Running the pipeline on Sanger farm

Follow these instructions.

Outputs

Main Report

Running the command with will generate the main report gbs_typer_report.txt. This will include the serotype, MLST type, allelic frequencies from MLST, resistance gene incidence, surface protein types and GBS-specific resistance variants. You can find the description for each of the columns in the report here where the category column is in_silico_analysis.

Other Reports

  1. serotype_res_incidence.txt

Gives the serotype and presence/absence (i.e. pos/neg) of antibiotic resistance genes, e.g. Isolate Strep B sample 25292_2#105 has serotype II and have genes: 23S1, 23S3, GYRA, lsaC and tetM

Sample_id Serotype 23S1 23S3 CAT ermB ermT FOSA GYRA lnuB lsaC mefA MPHC MSRA msrD PARC RPOBGBS-1 RPOBGBS-2 RPOBGBS-3 RPOBGBS-4 SUL2 tetB tetL tetM tetO tetS
25292_2#105 II pos pos neg neg neg neg pos neg pos neg neg neg neg neg neg neg neg neg neg neg neg pos neg neg
  1. gbs_res_variants.txt

Gives the SNP variants for GBS-specific resistance genes e.g. Isolate Strep B sample 25292_2#105 have common variants 23S1, 23S3 and GYRA (shown with *), but replacement of amino acid S by Q in position 17 of the PARC protein sequence

Sample_id 23S1 23S3 GYRA PARC
25292_2#105 * * * Q17S
  1. drug_cat_alleles_variants.txt

Gives the GBS-specific variants and other resistance genes and alleles for drug categories: EC (macrolides, lincosamides, streptogramins or oxazolidinones), FQ (fluoroquinolones), OTHER (other antibiotics) and TET (tetracyclines) e.g. Isolate Step B sample 25292_2#105 have GBS-specific variants: erythromycin-resistant 23S1 and 23S3, fluoroquinolone-resistant PARC and GYRA, and other resistance allele tetracycline-resistant tet(M)_1 of gene tet(M) (as specified by gene[allele])

Sample_id EC FQ OTHER TET
25292_2#105 23S1:23S3 PARC-Q17S:GYRA neg tet(M)[tet(M)_1]
  1. new_mlst_alleles.log

Indicates whether new MLST alleles have been found for each sample (where there are mismatches with sufficient read depth at least the value specified --mlst_min_read_depth [Default: 30]).

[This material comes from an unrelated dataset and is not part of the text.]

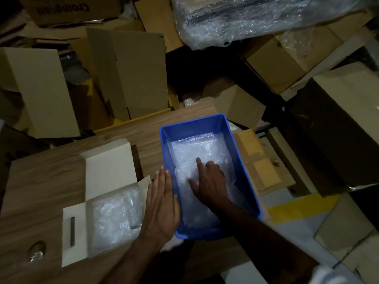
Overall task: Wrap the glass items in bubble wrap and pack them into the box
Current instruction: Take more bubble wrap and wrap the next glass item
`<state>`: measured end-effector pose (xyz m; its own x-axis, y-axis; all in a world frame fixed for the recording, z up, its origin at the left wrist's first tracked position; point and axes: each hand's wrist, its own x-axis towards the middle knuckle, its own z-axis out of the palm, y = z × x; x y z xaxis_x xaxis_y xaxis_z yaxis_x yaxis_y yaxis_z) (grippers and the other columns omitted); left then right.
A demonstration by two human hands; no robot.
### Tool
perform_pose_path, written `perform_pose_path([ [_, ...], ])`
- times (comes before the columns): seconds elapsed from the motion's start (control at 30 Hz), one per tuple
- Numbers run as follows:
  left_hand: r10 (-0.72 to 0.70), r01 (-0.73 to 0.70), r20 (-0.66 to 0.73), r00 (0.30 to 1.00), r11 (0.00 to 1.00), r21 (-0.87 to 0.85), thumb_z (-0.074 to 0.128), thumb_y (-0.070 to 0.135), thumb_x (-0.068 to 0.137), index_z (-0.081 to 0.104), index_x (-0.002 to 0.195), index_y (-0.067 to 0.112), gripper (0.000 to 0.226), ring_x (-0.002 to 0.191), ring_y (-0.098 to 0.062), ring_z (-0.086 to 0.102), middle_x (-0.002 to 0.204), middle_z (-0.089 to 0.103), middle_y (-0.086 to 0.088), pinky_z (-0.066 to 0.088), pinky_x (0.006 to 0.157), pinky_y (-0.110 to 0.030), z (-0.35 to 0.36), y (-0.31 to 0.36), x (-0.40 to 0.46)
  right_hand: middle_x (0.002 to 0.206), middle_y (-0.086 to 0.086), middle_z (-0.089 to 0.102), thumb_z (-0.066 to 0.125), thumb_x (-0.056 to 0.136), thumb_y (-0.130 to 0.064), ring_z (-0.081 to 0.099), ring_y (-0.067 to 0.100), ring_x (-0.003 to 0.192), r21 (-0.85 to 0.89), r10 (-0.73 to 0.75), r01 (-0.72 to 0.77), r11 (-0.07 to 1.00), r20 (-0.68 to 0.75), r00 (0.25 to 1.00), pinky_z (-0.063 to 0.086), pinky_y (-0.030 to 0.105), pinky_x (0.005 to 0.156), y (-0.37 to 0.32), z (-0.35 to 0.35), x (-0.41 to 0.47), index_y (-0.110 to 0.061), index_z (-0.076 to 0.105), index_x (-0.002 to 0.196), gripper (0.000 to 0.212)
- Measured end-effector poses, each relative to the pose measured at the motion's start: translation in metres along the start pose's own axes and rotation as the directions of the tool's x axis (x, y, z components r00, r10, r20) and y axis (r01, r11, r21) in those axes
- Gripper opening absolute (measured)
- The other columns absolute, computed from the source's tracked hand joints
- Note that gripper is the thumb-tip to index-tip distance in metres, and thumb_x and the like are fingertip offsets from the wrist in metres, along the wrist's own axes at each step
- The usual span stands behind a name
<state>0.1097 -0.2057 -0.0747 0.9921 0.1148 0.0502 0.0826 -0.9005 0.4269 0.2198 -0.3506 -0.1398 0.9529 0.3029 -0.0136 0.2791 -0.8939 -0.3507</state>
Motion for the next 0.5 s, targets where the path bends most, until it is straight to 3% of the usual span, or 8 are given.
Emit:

  1. FASTA file new_mlst_alleles.fasta and a pileup file new_mlst_pileup.txt

If new_mlst_alleles.log includes "New MLST alleles found."

  1. existing_sequence_types.txt

For other samples that have no new MLST alleles and only have existing sequence types. If "None found" for a sample then no sequence types were found (with sufficient read depth).

  1. surface_protein_incidence.txt

This shows the incidence of different surface protein alleles in the Strep B sample(s), e.g.

Sample_id alp1 alp2/3 alpha hvgA PI1 PI2A1 PI2A2 PI2B rib srr1 srr2
26189_8#338 neg pos neg neg pos pos neg neg neg pos neg
  1. surface_protein_variants.txt

This shows all the surface proteins in the Strep B sample(s), e.g.

Sample_id ALPH hvgA PILI SRR
26189_8#338 alp2/3 neg PI1:PI2A1 srr1

Additional options

Inputs

--contigs                       Path of file containing FASTA contigs. Only use when --run_pbptyper is specified. (Use wildcard '*' to specify multiple files, e.g. 'data/*.fa')
--db_version                    Database version. (Default: latest in `db` directory)
--other_res_dbs                 Path to other resistance reference database. Must be FASTA format. (Default: ResFinder)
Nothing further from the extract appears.